* _ASSIGNED TASK_: Where does the string "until" appear in the records? Copy every line that contains it.

*** TASK INPUT Section Begins ***

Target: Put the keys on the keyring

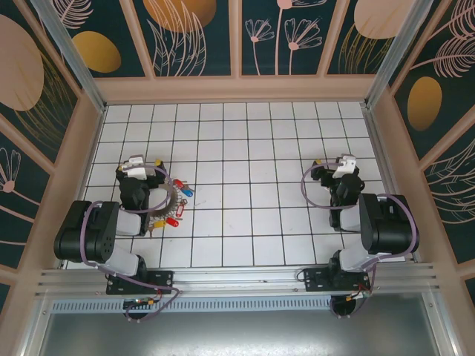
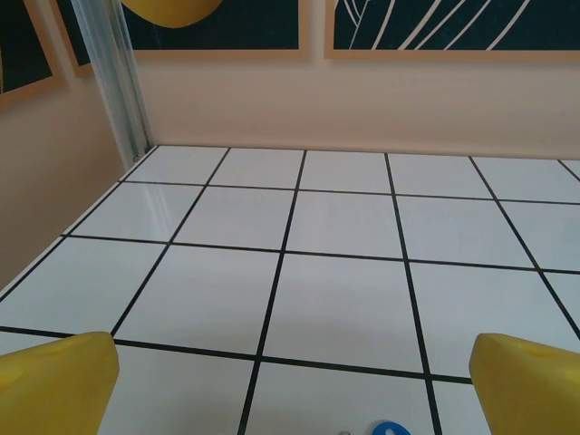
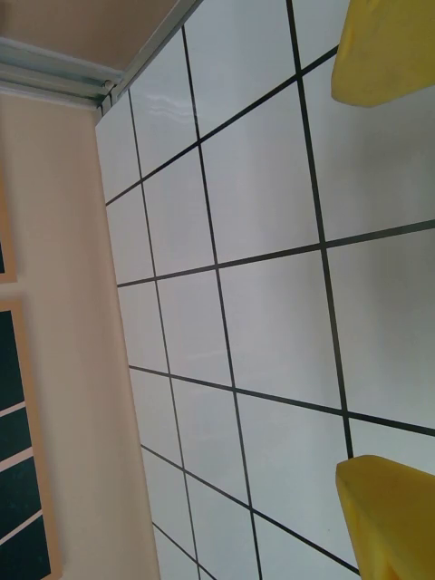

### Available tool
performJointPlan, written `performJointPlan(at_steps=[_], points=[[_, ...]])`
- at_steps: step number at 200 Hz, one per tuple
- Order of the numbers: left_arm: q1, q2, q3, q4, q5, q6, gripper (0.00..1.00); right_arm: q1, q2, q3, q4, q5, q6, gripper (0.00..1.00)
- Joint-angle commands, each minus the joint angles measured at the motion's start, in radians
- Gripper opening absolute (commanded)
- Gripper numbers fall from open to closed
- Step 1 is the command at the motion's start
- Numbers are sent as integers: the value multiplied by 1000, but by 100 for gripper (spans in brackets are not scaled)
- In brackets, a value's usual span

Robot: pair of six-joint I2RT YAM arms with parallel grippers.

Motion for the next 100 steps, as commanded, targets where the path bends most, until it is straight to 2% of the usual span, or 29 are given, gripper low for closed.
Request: performJointPlan(at_steps=[1, 91, 100], points=[[6, -6, 8, 35, 7, -20, 99, -2, 0, 16, 20, -17, 5, 99], [6, -8, 4, 40, 5, -20, 99, -2, 1, 17, 22, -16, 5, 99], [6, -6, 8, 36, -39, -35, 99, -2, 1, 16, 22, -16, 6, 99]])
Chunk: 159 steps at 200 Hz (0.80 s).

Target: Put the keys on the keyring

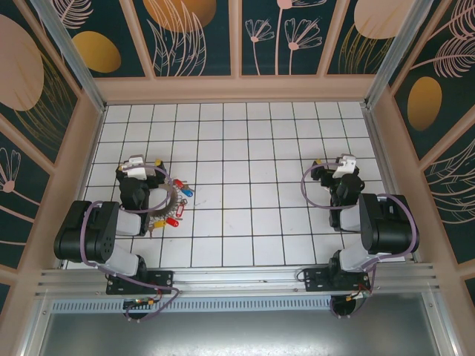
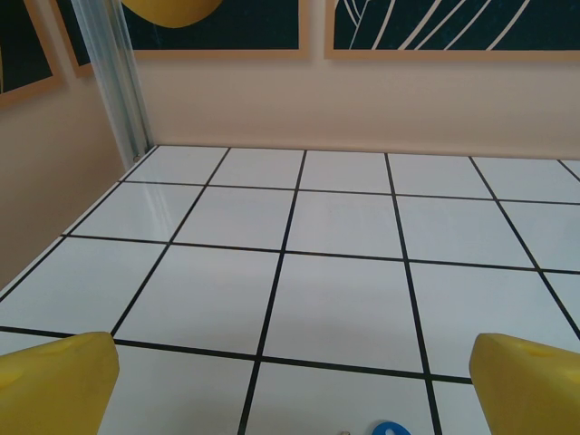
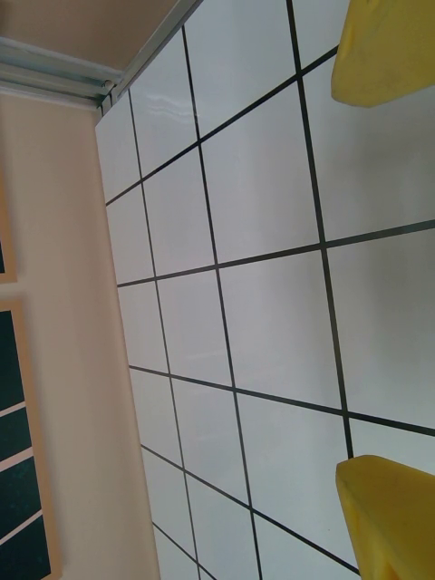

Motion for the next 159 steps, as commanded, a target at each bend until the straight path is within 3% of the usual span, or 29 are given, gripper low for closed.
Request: performJointPlan(at_steps=[1, 76, 92, 110, 129, 147, 159], points=[[5, -6, 9, 36, -46, -38, 99, -2, 1, 16, 22, -17, 6, 99], [5, -7, 2, 43, -82, -51, 99, -13, -1, 13, 26, -40, 14, 99], [4, -95, -32, 44, -165, -70, 99, -12, -53, 17, -18, 69, 54, 99], [-1, -299, 33, -303, -347, -199, 99, 17, -196, 102, -283, 196, 72, 99], [-1, -465, 134, -632, -247, -218, 99, 17, -300, 268, -630, 225, 186, 99], [-1, -584, 196, -879, -218, -373, 99, 5, -303, 420, -914, 324, 366, 99], [-1, -637, 242, -1053, -219, -541, 99, -23, -297, 481, -1037, 194, 396, 99]])
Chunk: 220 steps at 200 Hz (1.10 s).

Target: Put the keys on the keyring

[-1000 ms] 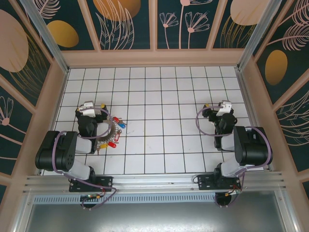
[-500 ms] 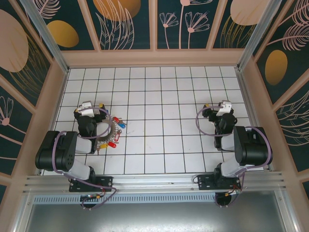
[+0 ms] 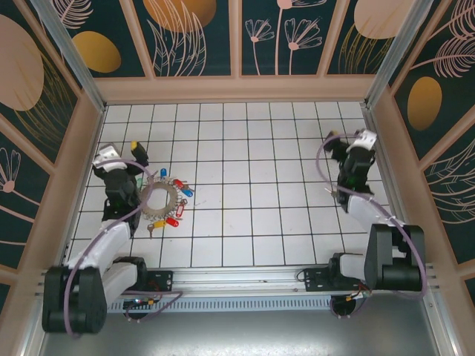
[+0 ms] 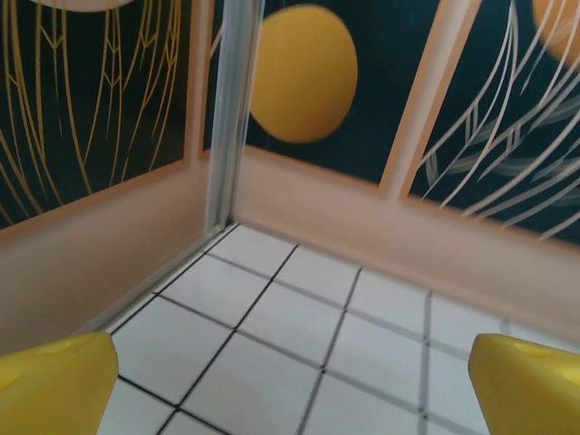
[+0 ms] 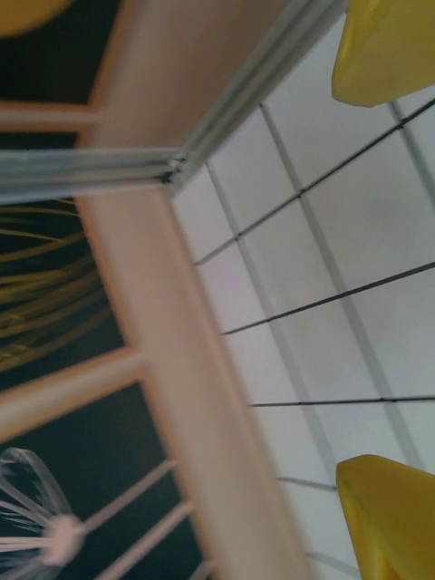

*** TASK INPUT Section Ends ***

* _EXPECTED ANSWER_:
Motion for the next 100 steps, as commanded, targets where the path bends most, until it is straight to 2% of the usual span, or 29 are given, gripper low for closed.
Motion for the next 159 steps, as commanded, a target at each bend until the straight path is within 3% of the usual span, or 29 are given, gripper low for closed.

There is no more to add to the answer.